Upper Body

Targeted Muscles: Arms, chest, and shoulders
 
Tip: As you progress, the goal is to reach higher.
This exercise increases the flexibility of your arms, chest, and shoulders, and will help you reach items on the upper shelves of your closet or kitchen cabinet.
  1. Stand facing a wall slightly farther than arm's length from the wall, feet shoulder-width apart.
  2. Lean your body forward and put your palms flat against the wall at shoulder height and shoulder-width apart.
  3. Keeping your back straight, slowly walk your hands up the wall until your arms are above your head.
  4. Hold your arms overhead for about 10-30 seconds.
  5. Slowly walk your hands back down.
  6. Repeat at least 3-5 times.

Safety

  • Avoid “locking” your joints. Straighten your arms and legs when you stretch them, but don’t hold them tightly in a straight position. Always keep them slightly bent while stretching.

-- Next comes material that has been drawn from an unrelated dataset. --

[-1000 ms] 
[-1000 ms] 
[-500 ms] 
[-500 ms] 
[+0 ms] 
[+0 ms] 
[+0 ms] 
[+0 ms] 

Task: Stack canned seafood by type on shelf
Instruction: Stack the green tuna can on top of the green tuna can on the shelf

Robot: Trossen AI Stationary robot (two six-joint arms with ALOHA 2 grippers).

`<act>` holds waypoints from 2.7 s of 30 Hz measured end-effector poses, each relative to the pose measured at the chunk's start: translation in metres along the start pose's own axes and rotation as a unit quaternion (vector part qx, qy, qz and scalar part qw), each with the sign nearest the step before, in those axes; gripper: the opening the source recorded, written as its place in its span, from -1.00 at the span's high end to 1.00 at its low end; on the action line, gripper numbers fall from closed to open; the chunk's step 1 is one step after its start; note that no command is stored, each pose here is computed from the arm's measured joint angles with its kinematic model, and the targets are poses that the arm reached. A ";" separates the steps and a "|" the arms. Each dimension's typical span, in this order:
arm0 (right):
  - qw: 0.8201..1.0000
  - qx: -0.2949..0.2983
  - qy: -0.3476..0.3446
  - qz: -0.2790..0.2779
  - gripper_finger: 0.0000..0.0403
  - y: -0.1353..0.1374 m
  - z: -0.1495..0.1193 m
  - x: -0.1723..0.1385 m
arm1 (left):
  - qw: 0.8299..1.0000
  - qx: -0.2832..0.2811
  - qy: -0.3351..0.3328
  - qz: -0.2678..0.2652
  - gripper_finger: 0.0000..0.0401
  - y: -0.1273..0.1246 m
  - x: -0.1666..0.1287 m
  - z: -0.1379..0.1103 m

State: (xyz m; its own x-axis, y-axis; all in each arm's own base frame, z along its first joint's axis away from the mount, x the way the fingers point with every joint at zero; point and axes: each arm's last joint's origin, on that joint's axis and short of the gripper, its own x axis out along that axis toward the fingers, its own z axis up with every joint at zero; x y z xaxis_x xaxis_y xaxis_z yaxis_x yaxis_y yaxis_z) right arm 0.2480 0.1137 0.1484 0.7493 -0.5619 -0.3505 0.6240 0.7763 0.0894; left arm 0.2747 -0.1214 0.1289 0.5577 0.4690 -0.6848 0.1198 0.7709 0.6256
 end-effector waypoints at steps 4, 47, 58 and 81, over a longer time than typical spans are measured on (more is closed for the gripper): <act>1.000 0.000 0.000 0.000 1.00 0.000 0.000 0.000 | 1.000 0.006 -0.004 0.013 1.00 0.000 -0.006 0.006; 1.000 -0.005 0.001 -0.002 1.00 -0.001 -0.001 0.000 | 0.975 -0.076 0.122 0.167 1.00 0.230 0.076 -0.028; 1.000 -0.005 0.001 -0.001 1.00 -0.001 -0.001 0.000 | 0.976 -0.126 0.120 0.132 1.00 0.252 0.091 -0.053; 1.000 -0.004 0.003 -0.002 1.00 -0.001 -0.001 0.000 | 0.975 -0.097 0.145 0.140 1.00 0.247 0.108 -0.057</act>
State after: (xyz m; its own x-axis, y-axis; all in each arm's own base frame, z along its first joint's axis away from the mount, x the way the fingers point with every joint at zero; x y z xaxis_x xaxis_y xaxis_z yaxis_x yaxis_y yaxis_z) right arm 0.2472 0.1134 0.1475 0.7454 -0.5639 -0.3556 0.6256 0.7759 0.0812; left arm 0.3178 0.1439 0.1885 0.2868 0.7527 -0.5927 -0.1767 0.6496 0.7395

  • Always stretch with a smooth, steady movement. Don’t jerk or bounce into the stretch; it may cause injury.
  • A mild pulling feeling while you are stretching is normal. If you feel sharp or stabbing pain or joint pain, you’re stretching too far. Reduce the stretch so it doesn’t hurt.

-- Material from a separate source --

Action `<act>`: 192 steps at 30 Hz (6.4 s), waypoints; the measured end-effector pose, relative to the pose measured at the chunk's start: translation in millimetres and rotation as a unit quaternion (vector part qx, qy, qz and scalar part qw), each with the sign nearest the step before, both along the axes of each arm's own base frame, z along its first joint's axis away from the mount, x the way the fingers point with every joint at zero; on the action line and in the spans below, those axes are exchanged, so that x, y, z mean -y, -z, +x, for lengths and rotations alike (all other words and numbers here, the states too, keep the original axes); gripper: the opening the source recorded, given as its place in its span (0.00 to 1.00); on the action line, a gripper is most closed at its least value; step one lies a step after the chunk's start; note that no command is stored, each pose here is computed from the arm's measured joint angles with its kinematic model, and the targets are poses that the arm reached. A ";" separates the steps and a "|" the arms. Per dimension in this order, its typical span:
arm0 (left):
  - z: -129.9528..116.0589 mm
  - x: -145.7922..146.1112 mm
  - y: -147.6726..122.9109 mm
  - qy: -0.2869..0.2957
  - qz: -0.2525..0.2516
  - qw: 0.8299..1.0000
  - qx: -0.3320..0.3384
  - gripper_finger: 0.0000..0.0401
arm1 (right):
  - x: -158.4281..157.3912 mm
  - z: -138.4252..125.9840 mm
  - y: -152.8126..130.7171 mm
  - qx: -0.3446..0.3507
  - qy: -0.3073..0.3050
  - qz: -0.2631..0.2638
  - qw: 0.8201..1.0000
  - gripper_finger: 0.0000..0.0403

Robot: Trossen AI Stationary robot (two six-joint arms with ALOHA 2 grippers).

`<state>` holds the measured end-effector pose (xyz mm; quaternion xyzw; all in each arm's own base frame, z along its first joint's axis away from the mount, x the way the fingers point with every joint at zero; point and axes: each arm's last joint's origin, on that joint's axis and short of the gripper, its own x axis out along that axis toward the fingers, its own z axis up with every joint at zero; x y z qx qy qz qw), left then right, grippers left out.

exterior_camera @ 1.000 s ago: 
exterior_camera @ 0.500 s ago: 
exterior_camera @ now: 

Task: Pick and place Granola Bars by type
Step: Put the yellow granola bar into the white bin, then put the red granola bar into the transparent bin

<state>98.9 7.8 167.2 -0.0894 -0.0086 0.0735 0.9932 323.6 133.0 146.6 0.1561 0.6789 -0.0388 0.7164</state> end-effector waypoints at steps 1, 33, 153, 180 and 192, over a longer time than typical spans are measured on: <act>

  • Always remember to breathe normally while holding a stretch.
  • Always warm up before stretching exercises. Stretching your muscles before they are warmed up can result in injury. If you are doing only stretching exercises, warm up with a few minutes of easy walking first. If you are doing endurance or strength exercises, stretch after, not before.
  • If you’ve had hip or back surgery, talk with your doctor before doing lower-back flexibility exercises.